#### [Exercise description]
Give back the whole listing word for word and skip each picture.

[Supplied data Boundary: Start]

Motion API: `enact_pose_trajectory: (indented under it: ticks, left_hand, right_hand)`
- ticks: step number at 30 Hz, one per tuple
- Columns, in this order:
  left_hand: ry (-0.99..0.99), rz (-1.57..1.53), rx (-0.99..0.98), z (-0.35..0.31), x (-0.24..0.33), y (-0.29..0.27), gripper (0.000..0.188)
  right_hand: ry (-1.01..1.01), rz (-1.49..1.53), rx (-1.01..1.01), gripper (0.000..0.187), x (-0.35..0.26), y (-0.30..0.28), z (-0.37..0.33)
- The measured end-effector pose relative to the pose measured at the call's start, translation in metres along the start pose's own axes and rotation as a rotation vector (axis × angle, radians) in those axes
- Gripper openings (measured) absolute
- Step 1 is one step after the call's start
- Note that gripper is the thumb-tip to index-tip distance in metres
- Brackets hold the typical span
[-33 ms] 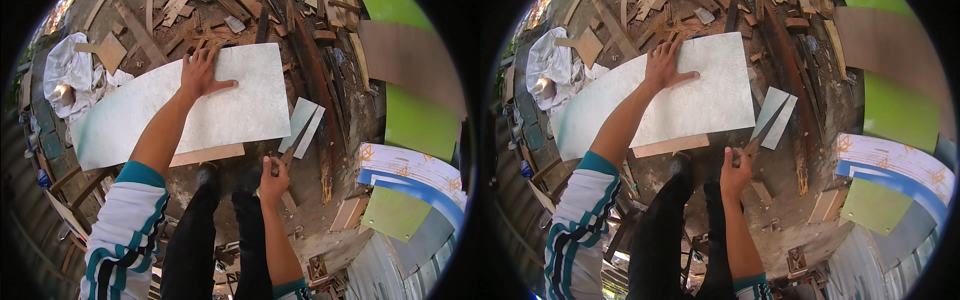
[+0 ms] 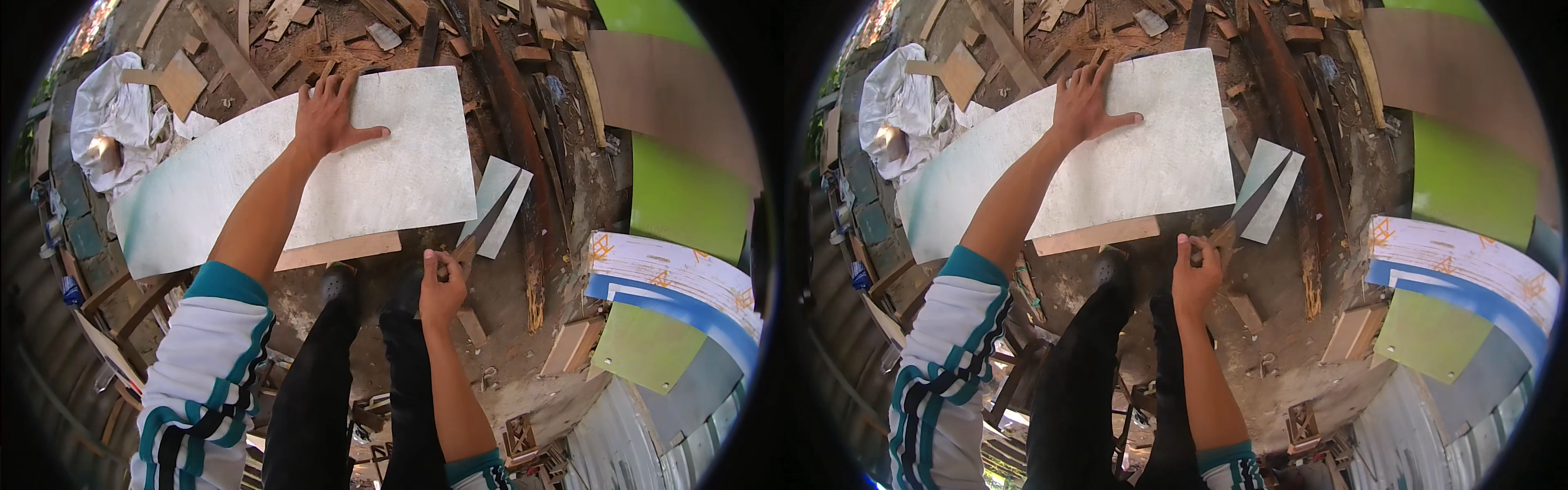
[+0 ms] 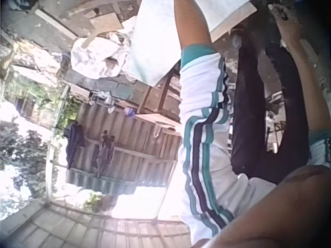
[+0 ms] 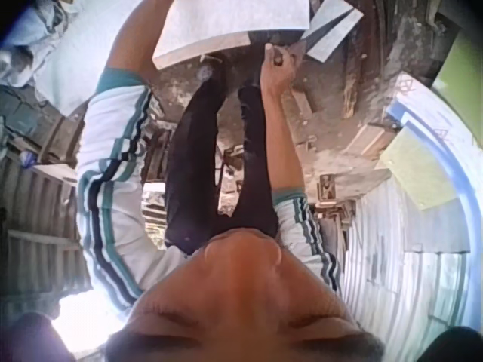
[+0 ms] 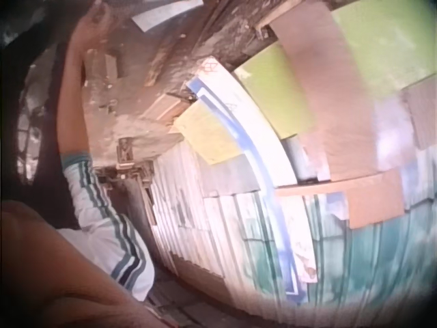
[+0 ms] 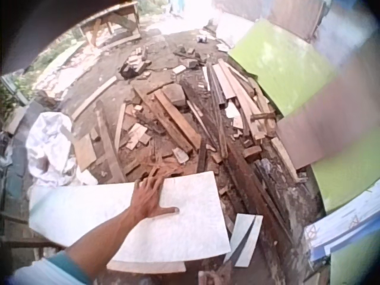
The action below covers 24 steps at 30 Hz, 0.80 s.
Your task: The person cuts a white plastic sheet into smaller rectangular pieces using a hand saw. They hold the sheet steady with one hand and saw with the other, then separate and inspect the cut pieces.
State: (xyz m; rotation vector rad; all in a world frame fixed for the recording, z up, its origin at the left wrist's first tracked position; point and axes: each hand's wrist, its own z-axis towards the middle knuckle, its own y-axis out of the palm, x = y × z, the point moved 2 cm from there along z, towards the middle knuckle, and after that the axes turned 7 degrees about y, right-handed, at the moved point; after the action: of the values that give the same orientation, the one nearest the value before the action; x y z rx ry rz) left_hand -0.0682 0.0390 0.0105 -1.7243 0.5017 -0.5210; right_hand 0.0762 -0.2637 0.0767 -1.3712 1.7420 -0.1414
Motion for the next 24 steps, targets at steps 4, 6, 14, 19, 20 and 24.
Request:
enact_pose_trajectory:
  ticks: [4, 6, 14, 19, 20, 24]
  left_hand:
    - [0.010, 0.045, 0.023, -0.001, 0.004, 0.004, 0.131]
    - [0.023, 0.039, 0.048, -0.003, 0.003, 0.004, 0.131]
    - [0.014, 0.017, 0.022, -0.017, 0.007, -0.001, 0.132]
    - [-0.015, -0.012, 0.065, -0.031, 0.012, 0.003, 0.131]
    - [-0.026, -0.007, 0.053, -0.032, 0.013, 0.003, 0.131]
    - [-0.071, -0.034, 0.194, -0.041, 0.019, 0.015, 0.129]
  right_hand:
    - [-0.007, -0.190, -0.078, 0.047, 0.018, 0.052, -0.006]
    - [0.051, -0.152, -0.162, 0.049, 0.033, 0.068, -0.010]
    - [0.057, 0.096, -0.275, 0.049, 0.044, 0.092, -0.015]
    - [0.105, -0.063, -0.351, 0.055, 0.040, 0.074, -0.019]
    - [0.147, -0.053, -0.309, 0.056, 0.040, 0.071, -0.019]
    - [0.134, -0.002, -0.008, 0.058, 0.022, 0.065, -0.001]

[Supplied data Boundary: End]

#### [Task answer]
Motion API: `enact_pose_trajectory: (indented under it: ticks, left_hand, right_hand)`
- ticks: step number at 30 Hz, one per tuple
- Columns, in this order:
  left_hand: ry (-0.99..0.99), rz (-1.57..1.53), rx (-0.99..0.98), z (-0.35..0.31), x (-0.24..0.33), y (-0.29..0.27), gripper (0.000..0.188)
  right_hand: ry (-1.01..1.01), rz (-1.49..1.53), rx (-1.01..1.01), gripper (0.000..0.187), x (-0.35..0.26), y (-0.30..0.28), z (-0.37..0.33)
- The measured end-effector pose relative to the pose measured at the call's start, translation in metres along the start pose's own axes and rotation as a rotation vector (axis × angle, radians) in those axes
- Gripper openings (measured) absolute
- Step 1 is one step after the call's start
- Note that gripper is the thumb-tip to index-tip distance in metres
- Brackets hold the typical span
[-33 ms] 
[+0 ms] 
[+0 ms] 
[+0 ms] 
[+0 ms] 
[+0 ms] 
The action below covers 24 steps at 30 Hz, 0.80 s.
Your task: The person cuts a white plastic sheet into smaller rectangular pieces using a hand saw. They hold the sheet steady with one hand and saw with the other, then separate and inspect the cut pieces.
State: (xyz m; rotation vector rad; all in a world frame fixed for the recording, z up, its origin at the left wrist's first tracked position; point and axes: each hand's wrist, its own z-axis towards the middle knuckle, its own y-axis out of the palm, x = y × z, the point moved 2 cm from there along z, towards the middle knuckle, and after that the axes turned 7 degrees about y, right-handed, at the moved point; after the action: of the values that give the same orientation, the one nearest the value before the action; x y z rx ry rz) left_hand -0.0682 0.0390 0.0105 -1.7243 0.5017 -0.5210; right_hand 0.0762 -0.2637 0.0767 -1.3712 1.7420 -0.1414
Motion for the next 24 steps, targets at steps 4, 6, 14, 19, 20 and 24.
Request:
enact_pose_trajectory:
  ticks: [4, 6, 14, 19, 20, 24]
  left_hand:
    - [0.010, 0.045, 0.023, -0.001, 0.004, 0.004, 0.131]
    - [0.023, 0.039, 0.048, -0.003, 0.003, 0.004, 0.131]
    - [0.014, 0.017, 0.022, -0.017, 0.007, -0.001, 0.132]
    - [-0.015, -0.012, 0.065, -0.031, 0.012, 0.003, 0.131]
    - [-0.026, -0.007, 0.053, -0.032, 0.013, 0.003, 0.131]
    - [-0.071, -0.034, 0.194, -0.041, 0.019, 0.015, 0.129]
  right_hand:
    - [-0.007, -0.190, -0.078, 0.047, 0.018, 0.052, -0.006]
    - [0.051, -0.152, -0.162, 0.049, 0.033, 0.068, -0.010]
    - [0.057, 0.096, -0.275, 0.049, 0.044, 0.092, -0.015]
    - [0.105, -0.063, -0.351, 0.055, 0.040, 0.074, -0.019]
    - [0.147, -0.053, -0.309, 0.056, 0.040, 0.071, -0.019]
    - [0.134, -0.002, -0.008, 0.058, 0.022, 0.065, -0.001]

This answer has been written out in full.